**WHAT NEEDS TO BE DONE**
The whole listing is to be restated, character for character.
** PROVIDED MATERIAL follows **
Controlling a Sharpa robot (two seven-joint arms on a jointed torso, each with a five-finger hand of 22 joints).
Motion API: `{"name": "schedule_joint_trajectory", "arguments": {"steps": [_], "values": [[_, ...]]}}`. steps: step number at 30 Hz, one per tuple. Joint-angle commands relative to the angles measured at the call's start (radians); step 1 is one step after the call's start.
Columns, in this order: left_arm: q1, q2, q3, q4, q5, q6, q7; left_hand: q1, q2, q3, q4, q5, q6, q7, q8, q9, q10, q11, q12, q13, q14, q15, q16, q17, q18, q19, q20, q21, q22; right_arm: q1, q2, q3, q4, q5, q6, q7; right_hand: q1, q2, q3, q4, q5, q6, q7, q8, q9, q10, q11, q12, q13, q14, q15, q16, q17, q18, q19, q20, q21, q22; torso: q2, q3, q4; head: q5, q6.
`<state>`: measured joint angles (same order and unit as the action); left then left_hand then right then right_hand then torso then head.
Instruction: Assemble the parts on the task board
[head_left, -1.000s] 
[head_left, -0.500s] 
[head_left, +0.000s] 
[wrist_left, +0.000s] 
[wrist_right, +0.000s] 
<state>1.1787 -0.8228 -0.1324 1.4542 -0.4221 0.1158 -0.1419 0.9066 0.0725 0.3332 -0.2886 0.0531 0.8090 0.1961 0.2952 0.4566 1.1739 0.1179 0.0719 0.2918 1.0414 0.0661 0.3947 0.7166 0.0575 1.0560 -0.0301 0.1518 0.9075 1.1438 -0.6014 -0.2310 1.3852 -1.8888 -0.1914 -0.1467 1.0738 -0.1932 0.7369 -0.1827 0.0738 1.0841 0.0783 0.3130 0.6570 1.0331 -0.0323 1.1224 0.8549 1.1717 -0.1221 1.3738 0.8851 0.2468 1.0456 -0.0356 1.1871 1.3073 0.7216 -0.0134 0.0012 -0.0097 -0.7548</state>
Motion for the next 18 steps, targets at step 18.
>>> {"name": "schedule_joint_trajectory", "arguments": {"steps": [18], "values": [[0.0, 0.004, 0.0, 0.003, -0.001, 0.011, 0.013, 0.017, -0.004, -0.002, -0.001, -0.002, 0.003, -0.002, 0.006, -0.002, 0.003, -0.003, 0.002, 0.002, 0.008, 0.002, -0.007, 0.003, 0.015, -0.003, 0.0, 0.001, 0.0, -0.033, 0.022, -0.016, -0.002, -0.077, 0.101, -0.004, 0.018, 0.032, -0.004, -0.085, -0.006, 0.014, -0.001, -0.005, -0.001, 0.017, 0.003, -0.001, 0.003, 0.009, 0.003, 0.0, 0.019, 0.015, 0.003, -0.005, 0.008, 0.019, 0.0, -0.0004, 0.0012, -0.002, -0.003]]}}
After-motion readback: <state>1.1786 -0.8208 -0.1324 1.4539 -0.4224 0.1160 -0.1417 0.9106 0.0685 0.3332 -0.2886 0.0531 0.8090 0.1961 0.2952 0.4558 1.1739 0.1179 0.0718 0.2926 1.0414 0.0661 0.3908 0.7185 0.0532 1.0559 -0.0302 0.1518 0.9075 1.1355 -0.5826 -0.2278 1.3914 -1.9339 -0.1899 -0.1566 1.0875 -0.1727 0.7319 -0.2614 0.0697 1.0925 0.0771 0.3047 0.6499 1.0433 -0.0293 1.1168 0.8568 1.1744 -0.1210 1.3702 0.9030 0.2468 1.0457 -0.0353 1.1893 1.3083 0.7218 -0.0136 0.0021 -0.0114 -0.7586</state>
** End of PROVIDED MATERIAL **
**RESPONSE BELOW**
Controlling a Sharpa robot (two seven-joint arms on a jointed torso, each with a five-finger hand of 22 joints).
Motion API: `{"name": "schedule_joint_trajectory", "arguments": {"steps": [_], "values": [[_, ...]]}}`. steps: step number at 30 Hz, one per tuple. Joint-angle commands relative to the angles measured at the call's start (radians); step 1 is one step after the call's start.
Columns, in this order: left_arm: q1, q2, q3, q4, q5, q6, q7; left_hand: q1, q2, q3, q4, q5, q6, q7, q8, q9, q10, q11, q12, q13, q14, q15, q16, q17, q18, q19, q20, q21, q22; right_arm: q1, q2, q3, q4, q5, q6, q7; right_hand: q1, q2, q3, q4, q5, q6, q7, q8, q9, q10, q11, q12, q13, q14, q15, q16, q17, q18, q19, q20, q21, q22; torso: q2, q3, q4; head: q5, q6.
`<state>`: measured joint angles (same order and unit as the action); left then left_hand then right then right_hand then torso then head.
Instruction: Assemble the parts on the task board
[head_left, -1.000s] 
[head_left, -0.500s] 
[head_left, +0.000s] 
[wrist_left, +0.000s] 
[wrist_right, +0.000s] 
<state>1.1787 -0.8228 -0.1324 1.4542 -0.4221 0.1158 -0.1419 0.9066 0.0725 0.3332 -0.2886 0.0531 0.8090 0.1961 0.2952 0.4566 1.1739 0.1179 0.0719 0.2918 1.0414 0.0661 0.3947 0.7166 0.0575 1.0560 -0.0301 0.1518 0.9075 1.1438 -0.6014 -0.2310 1.3852 -1.8888 -0.1914 -0.1467 1.0738 -0.1932 0.7369 -0.1827 0.0738 1.0841 0.0783 0.3130 0.6570 1.0331 -0.0323 1.1224 0.8549 1.1717 -0.1221 1.3738 0.8851 0.2468 1.0456 -0.0356 1.1871 1.3073 0.7216 -0.0134 0.0012 -0.0097 -0.7548</state>
Motion for the next 18 steps, targets at step 18.
>>> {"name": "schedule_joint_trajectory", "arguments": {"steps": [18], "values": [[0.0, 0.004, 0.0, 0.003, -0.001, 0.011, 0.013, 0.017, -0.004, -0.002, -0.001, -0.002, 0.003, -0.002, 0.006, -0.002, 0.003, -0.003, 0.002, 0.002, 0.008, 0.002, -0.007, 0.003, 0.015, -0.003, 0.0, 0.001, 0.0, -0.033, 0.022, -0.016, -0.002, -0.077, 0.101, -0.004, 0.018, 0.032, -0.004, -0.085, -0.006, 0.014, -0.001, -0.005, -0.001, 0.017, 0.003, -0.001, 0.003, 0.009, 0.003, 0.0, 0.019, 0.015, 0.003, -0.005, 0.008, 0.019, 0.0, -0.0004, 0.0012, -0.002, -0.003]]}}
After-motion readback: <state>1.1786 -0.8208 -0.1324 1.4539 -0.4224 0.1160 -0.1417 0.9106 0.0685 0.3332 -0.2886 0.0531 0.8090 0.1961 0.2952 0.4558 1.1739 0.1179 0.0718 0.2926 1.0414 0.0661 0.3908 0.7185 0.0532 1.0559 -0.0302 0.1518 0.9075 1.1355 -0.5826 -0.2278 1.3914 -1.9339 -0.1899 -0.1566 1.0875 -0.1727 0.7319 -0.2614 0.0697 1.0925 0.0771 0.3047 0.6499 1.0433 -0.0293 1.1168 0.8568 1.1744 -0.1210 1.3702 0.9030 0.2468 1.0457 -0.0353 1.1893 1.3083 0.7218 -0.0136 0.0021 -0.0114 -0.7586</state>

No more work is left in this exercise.